To avoid memory allocation issues we recommend to use CUDA progammable GPUs with at least
512 MB of VRAM. 1GB of VRAM is _highly_ recommended.
4.0 EXAMPLES
4.1 No arguments
./regnann
NAME:
regnann
SYNOPSIS:
regnann [OPTIONS] -train TRAIN_FILE -test TEST_FILE
OPTIONS:
-h print this help
-tlpgr perform graph regression using two-layer perceptron, sub-options:
-bias [value] set the bias of the network, usually [-1,0,+1] -- default for regression: 0
-nhidd [value] set the number of hidden neurons, default = sqrt[n_inputs*n_outputs]
-lrate [value] set the learning rate (float > 0.0, default = 0.010)
-epochs [value] set the learning epochs (integer > 0, default = 1000)
-mom [value] set the learning momentum (float > 0.0, default = 0.100)
-nodadm do not perform adjacency matrix discretization
-dthreshold [value] set threshold value for adjacency matrix discretization (float >= 0.0, default = 0.5)

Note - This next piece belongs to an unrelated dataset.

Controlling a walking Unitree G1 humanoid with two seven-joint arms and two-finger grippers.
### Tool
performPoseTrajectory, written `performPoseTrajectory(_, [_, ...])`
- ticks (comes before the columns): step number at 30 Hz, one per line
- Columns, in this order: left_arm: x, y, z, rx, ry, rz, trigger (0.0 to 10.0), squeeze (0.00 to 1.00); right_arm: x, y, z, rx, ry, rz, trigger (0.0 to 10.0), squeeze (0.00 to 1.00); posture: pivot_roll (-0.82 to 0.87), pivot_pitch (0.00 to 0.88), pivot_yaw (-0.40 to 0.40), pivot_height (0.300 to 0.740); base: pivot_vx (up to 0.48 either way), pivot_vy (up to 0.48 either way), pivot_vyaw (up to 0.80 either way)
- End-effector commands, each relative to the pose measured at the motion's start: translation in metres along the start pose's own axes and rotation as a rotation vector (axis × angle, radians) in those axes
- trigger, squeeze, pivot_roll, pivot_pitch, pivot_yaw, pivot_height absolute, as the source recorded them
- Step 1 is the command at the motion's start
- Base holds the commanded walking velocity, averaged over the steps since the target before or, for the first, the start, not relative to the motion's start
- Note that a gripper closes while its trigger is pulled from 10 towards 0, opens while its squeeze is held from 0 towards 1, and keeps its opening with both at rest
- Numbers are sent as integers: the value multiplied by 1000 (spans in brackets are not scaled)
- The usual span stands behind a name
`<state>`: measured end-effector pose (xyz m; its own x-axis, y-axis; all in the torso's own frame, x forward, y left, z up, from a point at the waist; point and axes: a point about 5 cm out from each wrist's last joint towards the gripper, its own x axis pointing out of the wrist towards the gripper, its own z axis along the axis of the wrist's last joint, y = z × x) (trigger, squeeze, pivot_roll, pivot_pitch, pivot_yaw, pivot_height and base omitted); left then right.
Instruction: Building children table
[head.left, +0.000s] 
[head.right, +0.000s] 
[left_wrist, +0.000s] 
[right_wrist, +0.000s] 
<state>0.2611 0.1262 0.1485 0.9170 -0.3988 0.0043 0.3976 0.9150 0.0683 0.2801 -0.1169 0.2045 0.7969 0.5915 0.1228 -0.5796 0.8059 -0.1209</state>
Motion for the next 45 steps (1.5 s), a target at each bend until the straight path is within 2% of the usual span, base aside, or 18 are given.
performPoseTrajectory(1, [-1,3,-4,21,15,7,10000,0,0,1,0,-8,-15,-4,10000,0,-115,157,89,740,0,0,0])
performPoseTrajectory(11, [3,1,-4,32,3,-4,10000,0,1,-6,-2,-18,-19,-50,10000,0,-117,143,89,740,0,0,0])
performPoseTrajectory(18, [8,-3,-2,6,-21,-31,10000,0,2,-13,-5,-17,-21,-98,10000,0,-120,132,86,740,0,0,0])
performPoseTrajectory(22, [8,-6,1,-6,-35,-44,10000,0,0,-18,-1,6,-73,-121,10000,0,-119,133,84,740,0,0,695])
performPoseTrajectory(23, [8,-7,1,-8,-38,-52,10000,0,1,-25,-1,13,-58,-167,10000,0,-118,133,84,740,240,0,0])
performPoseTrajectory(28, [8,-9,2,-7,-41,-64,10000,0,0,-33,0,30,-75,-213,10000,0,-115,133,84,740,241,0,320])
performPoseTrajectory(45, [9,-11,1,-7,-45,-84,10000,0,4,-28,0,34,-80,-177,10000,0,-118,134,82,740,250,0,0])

-train [value] set train file [.gel]
-seed set the randomizer seed [default:-1, randomize from timer]
-GPUID set the ID of GPU to use [default:0]
4.2 Test file (not provided)
./regnann -tlpgr -train test_001.gel
loading file: test_001.gel
Dataset Info ------------------------------------
Number of Genes: 3
gene 1, instances: 110
gene 2, instances: 110
gene 3, instances: 110
------------------------------------ Dataset Info
Correlation Gene 1
TwoLayerPerceptron:
number of inputs: 1
number of hiddens: 1
number of outputs: 2
bias: 0.000000
Training Parameters:
learning rate: 0.010000
momentum: 0.100000
epochs: 1000
Correlation Gene 2
TwoLayerPerceptron:
number of inputs: 1
number of hiddens: 1
number of outputs: 2
bias: 0.000000
Training Parameters:
learning rate: 0.010000
momentum: 0.100000
epochs: 1000
Correlation Gene 3
TwoLayerPerceptron:
number of inputs: 1
number of hiddens: 1
number of outputs: 2
bias: 0.000000
Training Parameters:
learning rate: 0.010000
momentum: 0.100000
epochs: 1000
Results:
Adjacency Matrix ------------------------------------
+0.00 -0.00 +1.00
-0.00 +0.00 +0.00
+1.00 +0.00 +0.00
------------------------------------ Adjacency Matrix
Execution time: 1.574 secs
5.0 REFERENCES
[1] http://www.nvidia.com/object/cuda_home_new.html
[2] Peregrin-Alvarez, J., Xiong, X., Su, C., and Parkinson, J. (2009). The Modular Organization of Protein Interactions in Escherichia coli. PLOS Comput. Biol., 5(10), e1000523.